◆ **WHAT IS EXPECTED**: The lines wanted run from the first one below through the one with "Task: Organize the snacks". Return them exactly.

# # #

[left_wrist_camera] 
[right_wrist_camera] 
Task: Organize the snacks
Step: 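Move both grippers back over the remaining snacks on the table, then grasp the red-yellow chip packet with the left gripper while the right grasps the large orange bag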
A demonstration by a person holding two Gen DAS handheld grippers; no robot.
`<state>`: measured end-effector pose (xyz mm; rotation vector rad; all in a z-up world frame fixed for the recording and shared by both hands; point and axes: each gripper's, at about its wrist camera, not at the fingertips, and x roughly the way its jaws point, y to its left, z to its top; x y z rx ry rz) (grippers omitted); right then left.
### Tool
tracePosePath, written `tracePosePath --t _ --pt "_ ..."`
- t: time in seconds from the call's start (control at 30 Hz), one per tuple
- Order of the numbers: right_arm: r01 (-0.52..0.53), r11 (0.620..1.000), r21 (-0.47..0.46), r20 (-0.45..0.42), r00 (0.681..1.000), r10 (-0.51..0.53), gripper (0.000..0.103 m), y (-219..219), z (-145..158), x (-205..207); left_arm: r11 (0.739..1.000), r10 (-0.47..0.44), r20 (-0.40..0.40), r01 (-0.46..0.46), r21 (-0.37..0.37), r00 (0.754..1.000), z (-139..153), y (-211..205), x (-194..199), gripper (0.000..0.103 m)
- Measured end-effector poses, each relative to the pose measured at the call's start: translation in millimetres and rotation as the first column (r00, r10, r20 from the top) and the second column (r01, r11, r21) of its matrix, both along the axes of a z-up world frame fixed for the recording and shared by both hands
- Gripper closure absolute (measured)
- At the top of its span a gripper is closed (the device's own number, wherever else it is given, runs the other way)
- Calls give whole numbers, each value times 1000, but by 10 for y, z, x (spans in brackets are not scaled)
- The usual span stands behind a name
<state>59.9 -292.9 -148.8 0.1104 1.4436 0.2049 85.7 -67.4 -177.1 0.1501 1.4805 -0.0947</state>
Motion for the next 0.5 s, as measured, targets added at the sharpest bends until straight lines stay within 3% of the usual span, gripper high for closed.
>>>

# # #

◆ **ANSWER**:
[left_wrist_camera] 
[right_wrist_camera] 
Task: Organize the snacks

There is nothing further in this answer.